While the Defense Department has produced volumes of public reports and testimony about its detention practices and rules after the abuse scandals at Iraq's Abu Ghraib prison and at Guantanamo Bay, the CIA has not even acknowledged the existence of its black sites. To do so, say officials familiar with the program, could open the U.S. government to legal challenges, particularly in foreign courts, and increase the risk of political condemnation at home and abroad.
wow. so the CIA is operating top-secret gulags where detainees are kept in complete isolation, possibly for the rest of their lives, and they are considered to have no rights whatsoever, no chance that they will ever see justice (guilty or innocent), and especially no right to defend themselves if they feel they are wrongly detained. what goes on in these prisons? nobody outside the CIA really knows... hell, nobody even knows where they are. but the CIA is allowed to use thei "enhanced interrogation techniques".
it's not just against US or UN law either... it's even illegal in the countries where these prisons are located!
Legal experts and intelligence officials said that the CIA's internment practices also would be considered illegal under the laws of several host countries, where detainees have rights to have a lawyer or to mount a defense against allegations of wrongdoing.
Host countries have signed the U.N. Convention Against Torture and Other Cruel, Inhuman or Degrading Treatment or Punishment, as has the United States.
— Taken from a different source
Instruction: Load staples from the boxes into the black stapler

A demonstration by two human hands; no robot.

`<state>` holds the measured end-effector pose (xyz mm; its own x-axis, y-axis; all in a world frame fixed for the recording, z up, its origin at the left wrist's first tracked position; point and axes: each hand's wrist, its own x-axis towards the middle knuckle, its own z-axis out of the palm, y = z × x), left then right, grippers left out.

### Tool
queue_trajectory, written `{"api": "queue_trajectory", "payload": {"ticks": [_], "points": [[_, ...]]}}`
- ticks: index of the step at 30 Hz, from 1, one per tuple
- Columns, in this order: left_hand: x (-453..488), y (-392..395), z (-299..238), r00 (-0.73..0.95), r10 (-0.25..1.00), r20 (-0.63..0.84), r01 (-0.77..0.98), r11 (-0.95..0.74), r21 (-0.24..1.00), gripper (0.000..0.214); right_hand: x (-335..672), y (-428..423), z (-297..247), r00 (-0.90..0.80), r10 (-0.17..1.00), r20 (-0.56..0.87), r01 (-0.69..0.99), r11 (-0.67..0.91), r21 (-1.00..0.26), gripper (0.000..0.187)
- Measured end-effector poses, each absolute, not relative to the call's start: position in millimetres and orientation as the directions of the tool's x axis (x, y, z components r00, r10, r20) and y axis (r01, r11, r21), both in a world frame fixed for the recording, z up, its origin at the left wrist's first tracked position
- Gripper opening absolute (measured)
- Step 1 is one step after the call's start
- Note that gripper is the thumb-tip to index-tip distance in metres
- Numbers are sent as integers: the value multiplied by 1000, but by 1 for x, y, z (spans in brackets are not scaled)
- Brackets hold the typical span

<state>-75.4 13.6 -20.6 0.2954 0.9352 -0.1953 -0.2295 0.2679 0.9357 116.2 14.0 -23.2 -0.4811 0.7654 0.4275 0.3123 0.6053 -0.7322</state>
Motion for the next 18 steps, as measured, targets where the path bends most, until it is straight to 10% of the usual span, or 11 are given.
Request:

Yet CIA interrogators in the overseas sites are permitted to use the CIA's approved "Enhanced Interrogation Techniques," some of which are prohibited by the U.N. convention and by U.S. military law. They include tactics such as "waterboarding," in which a prisoner is made to believe he or she is drowning.
wow. nasty things are being done in our name on european soil. it's poetic in a sense that this is apparently happening in a former soviet country, as it's the kind of thing you'd expect to hear about the KGB doing.
so tell us, wapo, where pray tell are these illegal detention facilities?
The Washington Post is not publishing the names of the Eastern European countries involved in the covert program, at the request of senior U.S. officials. They argued that the disclosure might disrupt counterterrorism efforts in those countries and elsewhere and could make them targets of possible terrorist retaliation.
that's right. in this story, the post simultaneously breaks and refuses to break major news. it protects the bush administration (and the CIA) at the same time that it prints information damaging to the administration. sure, we get the broad strokes—something is rotten in the state of ___________. but the post leaves out the most important detail: where?
someone has seemingly forgotten the 6 Ws of journalism: we are given a taste of the who, when, what, why, and how, but we don't get to know where. wapo knows where, but won't tell us.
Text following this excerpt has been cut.